TASK REQUIREMENTS — Scan the records below for lines with the word "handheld", then state how many you find and nothing else.

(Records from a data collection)
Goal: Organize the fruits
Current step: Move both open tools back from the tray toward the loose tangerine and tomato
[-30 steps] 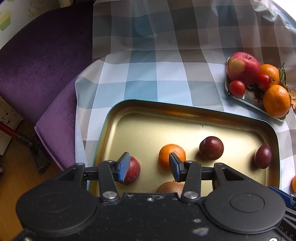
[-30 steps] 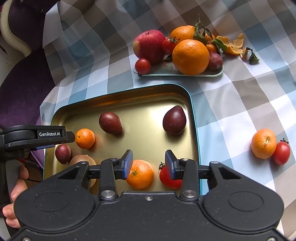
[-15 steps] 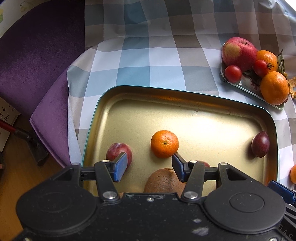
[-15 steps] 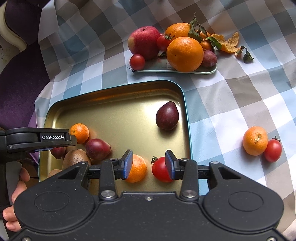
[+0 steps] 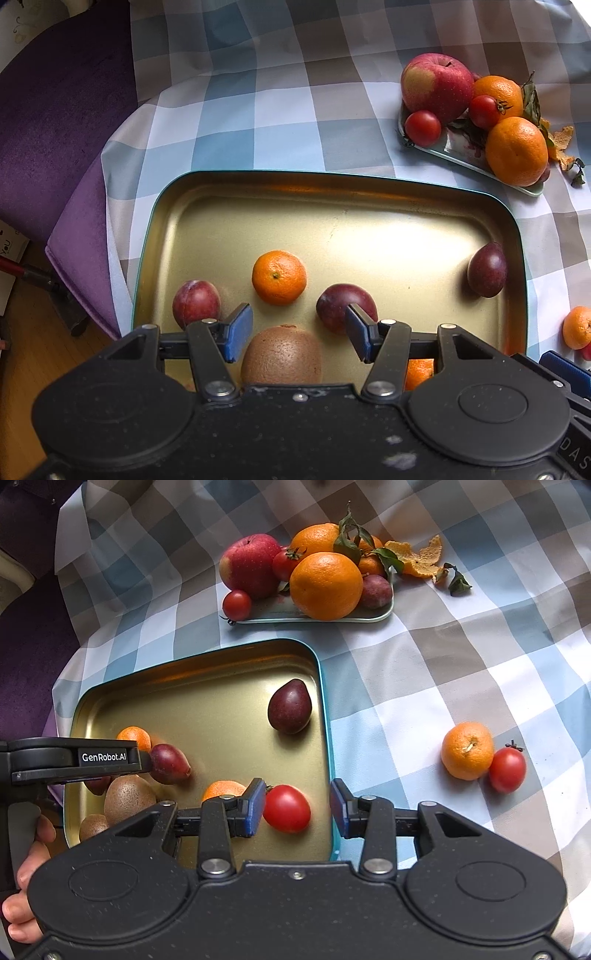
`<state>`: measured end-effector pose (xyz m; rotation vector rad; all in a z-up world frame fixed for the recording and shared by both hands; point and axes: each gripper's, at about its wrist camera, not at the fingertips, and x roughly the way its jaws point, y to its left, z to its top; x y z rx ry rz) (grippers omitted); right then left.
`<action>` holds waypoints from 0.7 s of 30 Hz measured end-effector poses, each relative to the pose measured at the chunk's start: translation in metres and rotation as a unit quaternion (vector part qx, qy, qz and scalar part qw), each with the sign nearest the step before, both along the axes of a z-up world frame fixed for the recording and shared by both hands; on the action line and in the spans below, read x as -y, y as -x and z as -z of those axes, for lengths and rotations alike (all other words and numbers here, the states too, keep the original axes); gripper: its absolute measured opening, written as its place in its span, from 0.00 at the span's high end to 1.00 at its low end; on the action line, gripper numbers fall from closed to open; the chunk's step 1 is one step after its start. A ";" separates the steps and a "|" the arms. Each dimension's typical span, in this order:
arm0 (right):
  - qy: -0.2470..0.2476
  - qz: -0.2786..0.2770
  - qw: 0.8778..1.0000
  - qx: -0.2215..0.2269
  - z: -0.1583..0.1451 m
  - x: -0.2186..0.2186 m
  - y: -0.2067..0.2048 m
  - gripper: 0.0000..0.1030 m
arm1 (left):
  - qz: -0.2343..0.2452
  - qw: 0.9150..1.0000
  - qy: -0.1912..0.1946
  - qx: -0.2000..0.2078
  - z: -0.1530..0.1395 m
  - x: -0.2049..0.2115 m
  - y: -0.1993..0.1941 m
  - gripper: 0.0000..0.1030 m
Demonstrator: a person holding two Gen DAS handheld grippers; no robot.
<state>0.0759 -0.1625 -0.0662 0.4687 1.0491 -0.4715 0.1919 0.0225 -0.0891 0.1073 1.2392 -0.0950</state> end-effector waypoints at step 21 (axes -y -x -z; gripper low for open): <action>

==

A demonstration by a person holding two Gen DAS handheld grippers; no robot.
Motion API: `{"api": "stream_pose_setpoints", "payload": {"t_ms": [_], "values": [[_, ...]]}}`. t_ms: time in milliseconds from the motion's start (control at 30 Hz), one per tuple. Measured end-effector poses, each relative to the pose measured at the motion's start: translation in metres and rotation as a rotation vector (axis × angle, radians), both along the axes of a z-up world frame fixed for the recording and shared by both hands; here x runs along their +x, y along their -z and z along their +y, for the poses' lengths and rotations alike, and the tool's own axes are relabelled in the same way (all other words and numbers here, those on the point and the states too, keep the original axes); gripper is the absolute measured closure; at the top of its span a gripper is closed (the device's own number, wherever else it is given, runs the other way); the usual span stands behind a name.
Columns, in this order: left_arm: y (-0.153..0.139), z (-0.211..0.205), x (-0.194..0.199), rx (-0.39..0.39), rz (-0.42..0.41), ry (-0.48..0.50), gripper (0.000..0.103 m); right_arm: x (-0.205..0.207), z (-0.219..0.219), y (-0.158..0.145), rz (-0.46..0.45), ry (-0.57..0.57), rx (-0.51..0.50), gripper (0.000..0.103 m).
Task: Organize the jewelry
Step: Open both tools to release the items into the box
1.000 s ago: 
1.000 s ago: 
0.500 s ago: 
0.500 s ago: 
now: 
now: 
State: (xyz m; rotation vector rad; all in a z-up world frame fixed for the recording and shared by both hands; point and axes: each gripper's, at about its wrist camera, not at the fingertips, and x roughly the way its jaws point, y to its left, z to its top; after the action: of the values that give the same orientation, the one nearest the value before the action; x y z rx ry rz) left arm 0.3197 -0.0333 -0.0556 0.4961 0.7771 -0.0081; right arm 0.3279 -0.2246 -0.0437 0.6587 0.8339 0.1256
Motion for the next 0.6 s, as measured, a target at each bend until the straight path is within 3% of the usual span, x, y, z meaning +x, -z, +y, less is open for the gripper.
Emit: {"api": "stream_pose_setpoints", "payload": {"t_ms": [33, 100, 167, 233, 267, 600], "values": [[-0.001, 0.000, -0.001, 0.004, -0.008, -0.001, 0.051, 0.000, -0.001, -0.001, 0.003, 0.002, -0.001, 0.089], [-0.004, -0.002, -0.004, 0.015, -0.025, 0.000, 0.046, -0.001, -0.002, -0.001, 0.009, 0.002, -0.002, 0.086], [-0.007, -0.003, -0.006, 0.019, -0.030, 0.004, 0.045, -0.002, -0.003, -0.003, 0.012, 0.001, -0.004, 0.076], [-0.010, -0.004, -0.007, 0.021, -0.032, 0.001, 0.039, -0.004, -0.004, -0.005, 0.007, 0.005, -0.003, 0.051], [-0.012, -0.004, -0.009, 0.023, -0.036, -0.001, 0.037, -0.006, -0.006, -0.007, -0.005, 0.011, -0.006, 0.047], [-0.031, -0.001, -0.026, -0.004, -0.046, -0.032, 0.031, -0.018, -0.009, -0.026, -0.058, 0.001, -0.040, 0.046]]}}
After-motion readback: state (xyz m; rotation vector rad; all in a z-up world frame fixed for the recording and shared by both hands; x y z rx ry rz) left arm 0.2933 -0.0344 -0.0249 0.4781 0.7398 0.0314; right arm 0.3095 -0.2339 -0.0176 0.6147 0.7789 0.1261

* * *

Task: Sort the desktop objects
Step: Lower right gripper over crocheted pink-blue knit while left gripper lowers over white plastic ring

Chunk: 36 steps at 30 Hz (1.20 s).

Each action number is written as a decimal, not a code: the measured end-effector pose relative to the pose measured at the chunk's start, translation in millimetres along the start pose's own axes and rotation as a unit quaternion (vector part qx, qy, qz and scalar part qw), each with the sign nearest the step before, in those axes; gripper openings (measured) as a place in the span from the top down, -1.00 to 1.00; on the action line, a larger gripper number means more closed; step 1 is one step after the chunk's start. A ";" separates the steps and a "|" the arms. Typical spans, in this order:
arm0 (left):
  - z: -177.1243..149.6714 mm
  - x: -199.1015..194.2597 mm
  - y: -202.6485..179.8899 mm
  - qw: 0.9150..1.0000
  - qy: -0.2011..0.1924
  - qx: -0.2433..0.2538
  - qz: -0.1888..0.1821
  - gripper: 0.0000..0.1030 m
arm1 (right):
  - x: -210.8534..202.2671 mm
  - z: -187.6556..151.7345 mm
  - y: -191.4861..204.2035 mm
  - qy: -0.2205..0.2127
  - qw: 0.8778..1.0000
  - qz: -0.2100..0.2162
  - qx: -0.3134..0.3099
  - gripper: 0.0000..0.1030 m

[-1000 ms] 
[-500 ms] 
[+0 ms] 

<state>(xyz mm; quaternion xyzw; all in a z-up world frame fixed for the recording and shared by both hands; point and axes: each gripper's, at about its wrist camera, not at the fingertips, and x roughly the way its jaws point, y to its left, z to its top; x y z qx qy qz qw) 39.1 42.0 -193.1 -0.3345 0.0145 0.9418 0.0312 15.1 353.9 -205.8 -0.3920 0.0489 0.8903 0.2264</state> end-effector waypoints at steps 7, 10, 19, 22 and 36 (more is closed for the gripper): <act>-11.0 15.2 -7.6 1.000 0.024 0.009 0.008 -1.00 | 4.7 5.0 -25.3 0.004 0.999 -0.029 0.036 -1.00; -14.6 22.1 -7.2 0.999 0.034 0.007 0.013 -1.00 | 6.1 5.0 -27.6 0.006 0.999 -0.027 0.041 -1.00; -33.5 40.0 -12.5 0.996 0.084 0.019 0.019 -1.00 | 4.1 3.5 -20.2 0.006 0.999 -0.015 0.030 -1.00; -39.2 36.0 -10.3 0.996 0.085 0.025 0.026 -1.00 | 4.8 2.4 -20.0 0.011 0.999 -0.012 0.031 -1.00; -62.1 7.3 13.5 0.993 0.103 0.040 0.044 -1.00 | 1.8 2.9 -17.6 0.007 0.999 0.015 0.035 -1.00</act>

SOLUTION — 2